→ **WHAT TO DO**
Below is a block of records. Copy every line in it that contains the word "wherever".

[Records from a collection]

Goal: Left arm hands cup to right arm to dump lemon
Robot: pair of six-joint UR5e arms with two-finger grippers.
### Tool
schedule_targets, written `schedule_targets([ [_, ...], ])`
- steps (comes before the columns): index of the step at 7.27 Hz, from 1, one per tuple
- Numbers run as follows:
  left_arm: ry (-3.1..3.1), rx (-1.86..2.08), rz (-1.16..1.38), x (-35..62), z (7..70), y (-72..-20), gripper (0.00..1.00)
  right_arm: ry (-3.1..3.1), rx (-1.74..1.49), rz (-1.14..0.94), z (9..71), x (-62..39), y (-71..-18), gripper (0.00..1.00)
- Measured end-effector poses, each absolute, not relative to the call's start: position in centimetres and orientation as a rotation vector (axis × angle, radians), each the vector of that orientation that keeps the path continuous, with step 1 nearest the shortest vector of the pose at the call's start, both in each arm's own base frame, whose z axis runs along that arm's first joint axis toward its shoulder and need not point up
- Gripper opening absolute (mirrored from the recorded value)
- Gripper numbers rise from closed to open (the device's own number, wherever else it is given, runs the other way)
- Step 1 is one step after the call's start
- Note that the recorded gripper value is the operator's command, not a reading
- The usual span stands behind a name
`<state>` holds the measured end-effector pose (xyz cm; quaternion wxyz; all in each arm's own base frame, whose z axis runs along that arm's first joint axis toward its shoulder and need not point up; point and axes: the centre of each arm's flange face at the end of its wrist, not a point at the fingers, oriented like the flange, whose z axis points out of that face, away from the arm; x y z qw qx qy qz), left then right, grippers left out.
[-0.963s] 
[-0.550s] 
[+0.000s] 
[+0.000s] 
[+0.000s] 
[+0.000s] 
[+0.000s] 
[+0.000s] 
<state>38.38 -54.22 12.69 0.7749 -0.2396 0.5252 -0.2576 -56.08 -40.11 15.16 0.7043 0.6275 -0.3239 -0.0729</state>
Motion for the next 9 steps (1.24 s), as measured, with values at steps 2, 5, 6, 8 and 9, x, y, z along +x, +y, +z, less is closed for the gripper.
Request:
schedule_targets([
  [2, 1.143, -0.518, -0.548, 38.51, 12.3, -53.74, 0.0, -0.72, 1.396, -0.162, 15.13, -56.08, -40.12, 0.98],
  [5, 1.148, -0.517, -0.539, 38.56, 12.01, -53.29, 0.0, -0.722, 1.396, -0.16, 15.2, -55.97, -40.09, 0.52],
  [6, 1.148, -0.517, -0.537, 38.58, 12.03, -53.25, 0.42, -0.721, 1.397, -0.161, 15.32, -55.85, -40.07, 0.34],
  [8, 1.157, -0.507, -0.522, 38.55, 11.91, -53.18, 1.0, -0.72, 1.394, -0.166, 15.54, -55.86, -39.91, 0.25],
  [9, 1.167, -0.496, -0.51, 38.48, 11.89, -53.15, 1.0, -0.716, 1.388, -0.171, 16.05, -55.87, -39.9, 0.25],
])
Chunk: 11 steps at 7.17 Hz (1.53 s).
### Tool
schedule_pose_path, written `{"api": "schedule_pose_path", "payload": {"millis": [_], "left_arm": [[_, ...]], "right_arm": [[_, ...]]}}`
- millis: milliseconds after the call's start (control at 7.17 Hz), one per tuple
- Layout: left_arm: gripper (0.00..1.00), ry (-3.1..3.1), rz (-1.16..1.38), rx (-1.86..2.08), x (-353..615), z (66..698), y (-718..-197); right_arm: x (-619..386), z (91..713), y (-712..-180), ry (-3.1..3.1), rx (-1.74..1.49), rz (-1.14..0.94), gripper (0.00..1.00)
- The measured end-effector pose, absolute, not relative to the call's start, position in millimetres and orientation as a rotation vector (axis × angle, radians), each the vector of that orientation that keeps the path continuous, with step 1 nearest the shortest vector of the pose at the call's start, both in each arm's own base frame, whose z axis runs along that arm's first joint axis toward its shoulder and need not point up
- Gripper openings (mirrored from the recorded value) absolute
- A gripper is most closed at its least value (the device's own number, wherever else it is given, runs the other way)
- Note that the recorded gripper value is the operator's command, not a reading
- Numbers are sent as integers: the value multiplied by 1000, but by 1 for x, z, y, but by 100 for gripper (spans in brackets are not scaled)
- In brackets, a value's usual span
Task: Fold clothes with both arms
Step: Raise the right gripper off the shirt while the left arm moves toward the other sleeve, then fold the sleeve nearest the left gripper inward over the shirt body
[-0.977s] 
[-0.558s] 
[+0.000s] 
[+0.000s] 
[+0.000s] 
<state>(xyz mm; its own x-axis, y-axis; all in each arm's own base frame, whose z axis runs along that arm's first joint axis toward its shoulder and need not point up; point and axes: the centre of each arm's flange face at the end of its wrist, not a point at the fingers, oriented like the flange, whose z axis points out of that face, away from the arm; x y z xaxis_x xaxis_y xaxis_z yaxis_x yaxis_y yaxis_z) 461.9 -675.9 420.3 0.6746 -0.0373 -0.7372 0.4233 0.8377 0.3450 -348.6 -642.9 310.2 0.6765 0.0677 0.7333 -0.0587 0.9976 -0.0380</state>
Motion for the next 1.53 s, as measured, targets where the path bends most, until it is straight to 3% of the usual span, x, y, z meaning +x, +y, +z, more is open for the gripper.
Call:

→ **PROBLEM SOLUTION**
- Gripper numbers rise from closed to open (the device's own number, wherever else it is given, runs the other way)
- A gripper is most closed at its least value (the device's own number, wherever else it is given, runs the other way)

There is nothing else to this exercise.